# TASK TO COMPLETE
An image-free reproduction of the data below is needed: print it exactly.
◆ ◆ ◆ ◆
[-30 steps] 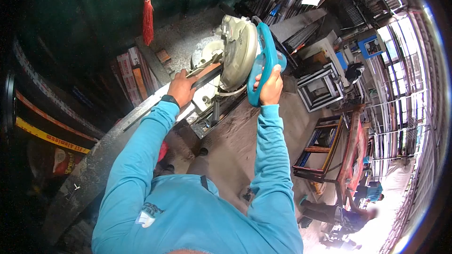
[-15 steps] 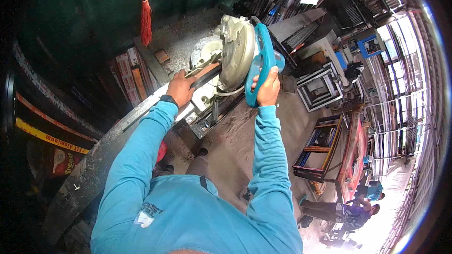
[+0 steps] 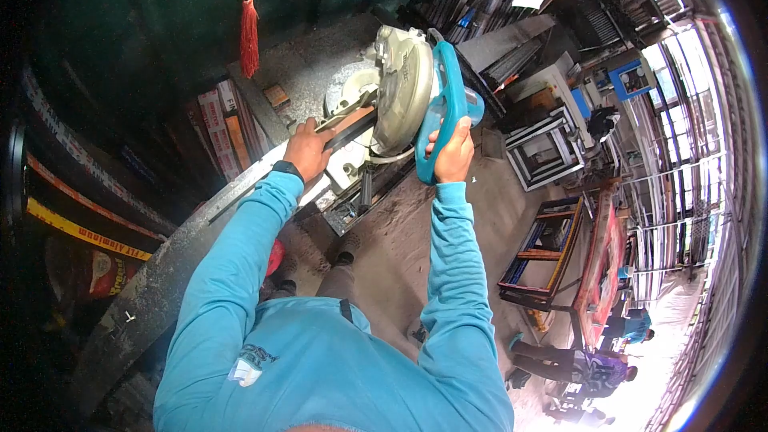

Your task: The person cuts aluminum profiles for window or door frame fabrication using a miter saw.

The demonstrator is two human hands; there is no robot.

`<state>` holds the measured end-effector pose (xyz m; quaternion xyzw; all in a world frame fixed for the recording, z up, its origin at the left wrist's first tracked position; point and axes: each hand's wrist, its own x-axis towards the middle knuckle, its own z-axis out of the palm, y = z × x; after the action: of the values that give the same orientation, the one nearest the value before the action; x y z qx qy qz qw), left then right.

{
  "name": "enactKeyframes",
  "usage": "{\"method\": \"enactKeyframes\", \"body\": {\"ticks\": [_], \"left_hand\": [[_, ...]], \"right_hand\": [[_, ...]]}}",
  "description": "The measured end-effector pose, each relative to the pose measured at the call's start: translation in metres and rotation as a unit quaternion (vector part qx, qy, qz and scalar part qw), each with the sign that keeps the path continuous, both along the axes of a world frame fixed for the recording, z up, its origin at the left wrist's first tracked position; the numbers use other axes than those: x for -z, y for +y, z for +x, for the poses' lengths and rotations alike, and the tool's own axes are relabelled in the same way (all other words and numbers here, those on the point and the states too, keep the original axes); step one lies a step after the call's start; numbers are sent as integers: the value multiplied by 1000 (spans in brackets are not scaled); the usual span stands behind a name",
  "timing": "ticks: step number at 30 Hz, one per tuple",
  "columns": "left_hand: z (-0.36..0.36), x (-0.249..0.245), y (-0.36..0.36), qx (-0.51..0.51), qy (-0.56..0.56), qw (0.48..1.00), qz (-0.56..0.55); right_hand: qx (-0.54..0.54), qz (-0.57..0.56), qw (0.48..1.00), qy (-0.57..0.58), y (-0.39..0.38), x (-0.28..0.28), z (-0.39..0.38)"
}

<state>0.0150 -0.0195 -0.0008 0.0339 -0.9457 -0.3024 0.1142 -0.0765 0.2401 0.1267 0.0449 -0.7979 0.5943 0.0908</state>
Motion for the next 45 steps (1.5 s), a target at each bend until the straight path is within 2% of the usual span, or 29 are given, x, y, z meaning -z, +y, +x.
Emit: {"method": "enactKeyframes", "body": {"ticks": [5, 8, 13, 17, 25, 35, 45], "left_hand": [[1, 3, 0, -1, 2, 1000, 2], [-1, 2, -2, 1, 3, 1000, -4], [-1, 5, 0, -3, 10, 1000, -8], [-2, 5, -1, -1, -4, 1000, -14], [-1, 4, 1, -7, -3, 1000, -13], [-1, 4, 0, -3, 0, 1000, -9], [0, 0, 0, -4, -8, 1000, 2]], "right_hand": [[6, -9, 1000, 18, 2, 25, 3], [-5, 5, 1000, 12, 2, 11, -1], [-31, 27, 996, -76, -8, -78, -33], [-36, 44, 991, -119, -12, -113, -55], [-25, 39, 992, -120, -14, -112, -50], [-25, 27, 996, -81, -5, -75, -36], [-19, 12, 997, -74, -8, -64, -22]]}}
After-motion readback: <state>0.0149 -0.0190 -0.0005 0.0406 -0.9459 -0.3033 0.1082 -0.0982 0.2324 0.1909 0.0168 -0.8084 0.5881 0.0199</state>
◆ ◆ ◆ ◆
# RESPONSE TO THIS EXERCISE
[-30 steps] 
[-15 steps] 
[+0 steps] 

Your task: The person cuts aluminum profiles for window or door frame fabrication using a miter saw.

The demonstrator is two human hands; there is no robot.

`<state>` holds the measured end-effector pose (xyz m; quaternion xyzw; all in a world frame fixed for the recording, z up, its origin at the left wrist's first tracked position; point and axes: each hand's wrist, its own x-axis towards the middle knuckle, its own z-axis out of the palm, y = z × x; after the action: of the values that give the same orientation, the one nearest the value before the action; x y z qx qy qz qw), left then right.

{
  "name": "enactKeyframes",
  "usage": "{\"method\": \"enactKeyframes\", \"body\": {\"ticks\": [_], \"left_hand\": [[_, ...]], \"right_hand\": [[_, ...]]}}",
  "description": "The measured end-effector pose, each relative to the pose measured at the call's start: translation in metres and rotation as a unit quaternion (vector part qx, qy, qz and scalar part qw), each with the sign that keeps the path continuous, both along the axes of a world frame fixed for the recording, z up, its origin at the left wrist's first tracked position; the numbers use other axes than those: x for -z, y for +y, z for +x, for the poses' lengths and rotations alike, and the tool's own axes are relabelled in the same way (all other words and numbers here, those on the point and the states too, keep the original axes); step one lies a step after the call's start; numbers are sent as integers: the value multiplied by 1000 (spans in brackets are not scaled); the usual span stands behind a name",
  "timing": "ticks: step number at 30 Hz, one per tuple",
  "columns": "left_hand: z (-0.36..0.36), x (-0.249..0.245), y (-0.36..0.36), qx (-0.51..0.51), qy (-0.56..0.56), qw (0.48..1.00), qz (-0.56..0.55); right_hand: qx (-0.54..0.54), qz (-0.57..0.56), qw (0.48..1.00), qy (-0.57..0.58), y (-0.39..0.38), x (-0.28..0.28), z (-0.39..0.38)"
}

<state>0.0150 -0.0195 -0.0008 0.0339 -0.9457 -0.3024 0.1142 -0.0765 0.2401 0.1267 0.0449 -0.7979 0.5943 0.0908</state>
Motion for the next 45 steps (1.5 s), a target at each bend until the straight path is within 2% of the usual span, or 29 are given, x, y, z meaning -z, +y, +x.
Emit: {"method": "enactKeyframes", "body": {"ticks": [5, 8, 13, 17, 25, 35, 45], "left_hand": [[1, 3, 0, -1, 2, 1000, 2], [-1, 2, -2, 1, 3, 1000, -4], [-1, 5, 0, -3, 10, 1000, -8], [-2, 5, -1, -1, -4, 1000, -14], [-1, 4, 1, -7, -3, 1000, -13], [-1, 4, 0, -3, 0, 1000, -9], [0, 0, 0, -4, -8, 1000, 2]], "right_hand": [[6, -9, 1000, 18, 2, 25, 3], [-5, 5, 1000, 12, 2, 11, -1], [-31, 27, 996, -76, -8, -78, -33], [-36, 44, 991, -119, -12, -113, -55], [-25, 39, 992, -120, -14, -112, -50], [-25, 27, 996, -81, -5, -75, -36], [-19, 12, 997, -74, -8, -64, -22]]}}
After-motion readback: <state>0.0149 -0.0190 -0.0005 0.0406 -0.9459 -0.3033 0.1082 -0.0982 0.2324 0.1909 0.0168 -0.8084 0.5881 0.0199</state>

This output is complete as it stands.